Amazon Hive Job Executor
PLEASE NOTE: This documentation applies to an earlier version. For the most recent documentation, visit the Pentaho Enterprise Edition documentation site.
This job executes Hive jobs on an Amazon Elastic MapReduce (EMR) account. In order to use this step, you must have an Amazon Web Services (AWS) account configured for EMR, and a pre-made Java JAR to control the remote job.
Option | Definition |
---|---|
Name | The name of this job as it appears in the transformation workspace. |
Hive Job Flow Name | The name of the Hive job flow to execute. |
Existing JobFlow Id (optional) | The name of a Hive Script on an existing EMR job flow. |
AWS Access Key | Your Amazon Web Services access key. |
AWS Secret Key | Your Amazon Web Services secret key. |
Bootstrap Actions | References to scripts to invoke before the node begins processing data.

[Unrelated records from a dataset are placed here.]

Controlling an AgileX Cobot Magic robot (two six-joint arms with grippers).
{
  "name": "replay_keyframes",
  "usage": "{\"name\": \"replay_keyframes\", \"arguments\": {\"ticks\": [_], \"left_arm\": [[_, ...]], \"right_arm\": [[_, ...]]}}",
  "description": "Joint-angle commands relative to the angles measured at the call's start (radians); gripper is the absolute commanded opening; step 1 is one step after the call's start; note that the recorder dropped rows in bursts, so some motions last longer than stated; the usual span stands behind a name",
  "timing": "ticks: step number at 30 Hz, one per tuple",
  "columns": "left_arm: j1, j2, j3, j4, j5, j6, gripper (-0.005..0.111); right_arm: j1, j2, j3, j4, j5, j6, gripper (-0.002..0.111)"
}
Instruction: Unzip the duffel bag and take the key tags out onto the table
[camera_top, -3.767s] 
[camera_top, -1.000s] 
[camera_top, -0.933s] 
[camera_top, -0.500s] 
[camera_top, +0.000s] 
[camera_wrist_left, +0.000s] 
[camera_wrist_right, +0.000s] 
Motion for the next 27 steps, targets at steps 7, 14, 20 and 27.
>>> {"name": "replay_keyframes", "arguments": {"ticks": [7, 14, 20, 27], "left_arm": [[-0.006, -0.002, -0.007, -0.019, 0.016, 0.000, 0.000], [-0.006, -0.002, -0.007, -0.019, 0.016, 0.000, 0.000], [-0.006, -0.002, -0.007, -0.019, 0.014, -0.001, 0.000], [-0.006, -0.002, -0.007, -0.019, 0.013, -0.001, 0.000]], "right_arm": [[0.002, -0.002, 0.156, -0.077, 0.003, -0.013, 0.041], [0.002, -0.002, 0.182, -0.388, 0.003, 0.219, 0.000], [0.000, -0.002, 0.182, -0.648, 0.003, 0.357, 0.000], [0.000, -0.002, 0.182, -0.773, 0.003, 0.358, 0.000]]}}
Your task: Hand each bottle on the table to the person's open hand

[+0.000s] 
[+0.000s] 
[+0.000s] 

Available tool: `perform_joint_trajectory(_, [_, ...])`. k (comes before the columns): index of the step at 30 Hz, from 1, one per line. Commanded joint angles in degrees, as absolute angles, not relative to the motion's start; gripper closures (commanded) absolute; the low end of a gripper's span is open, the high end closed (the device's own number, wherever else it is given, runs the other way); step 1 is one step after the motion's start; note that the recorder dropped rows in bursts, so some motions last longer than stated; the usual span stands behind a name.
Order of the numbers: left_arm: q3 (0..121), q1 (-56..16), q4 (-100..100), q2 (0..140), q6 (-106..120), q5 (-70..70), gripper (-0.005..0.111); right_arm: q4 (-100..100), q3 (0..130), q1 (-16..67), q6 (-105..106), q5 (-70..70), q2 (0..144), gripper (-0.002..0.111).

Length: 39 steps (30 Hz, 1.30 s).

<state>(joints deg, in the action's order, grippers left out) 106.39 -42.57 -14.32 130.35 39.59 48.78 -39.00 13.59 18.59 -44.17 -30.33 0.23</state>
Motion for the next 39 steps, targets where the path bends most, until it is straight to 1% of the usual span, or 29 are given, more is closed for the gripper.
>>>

See {+}http://docs.amazonwebservices.com/ElasticMapReduce/latest/DeveloperGuide/Bootstrap.html+for more information. |
S3 Log Directory | The URL of the Amazon S3 bucket in which your job flow logs will be stored. Artifacts required for execution (e.g. Hive Script) will also be stored here before execution. (Optional) |
Hive Script | The URL of the Hive script to execute within Amazon S3. |
Command Line Arguments | A list of arguments (space-separated strings) to pass to Hive. |
Number of Instances | The number of Amazon EC2 instances used to execute the job flow. |
Master Instance Type | The Amazon EC2 instance type that will act as the Hadoop "master" in the cluster, which handles MapReduce task distribution. |
Slave Instance Type | The Amazon EC2 instance type that will act as one or more Hadoop "slaves" in the cluster. Slaves are assigned tasks from the master. This is only valid if the number of instances is greater than 1. |
Keep Job Flow Alive | Specifies whether the job flow should terminate after completing all steps. |
Enable Blocking | Specifies whether this job step should block until the EMR Hive Job Completes. |
Logging Interval in Seconds | If the job step is blocking then write a status to the log every X seconds. |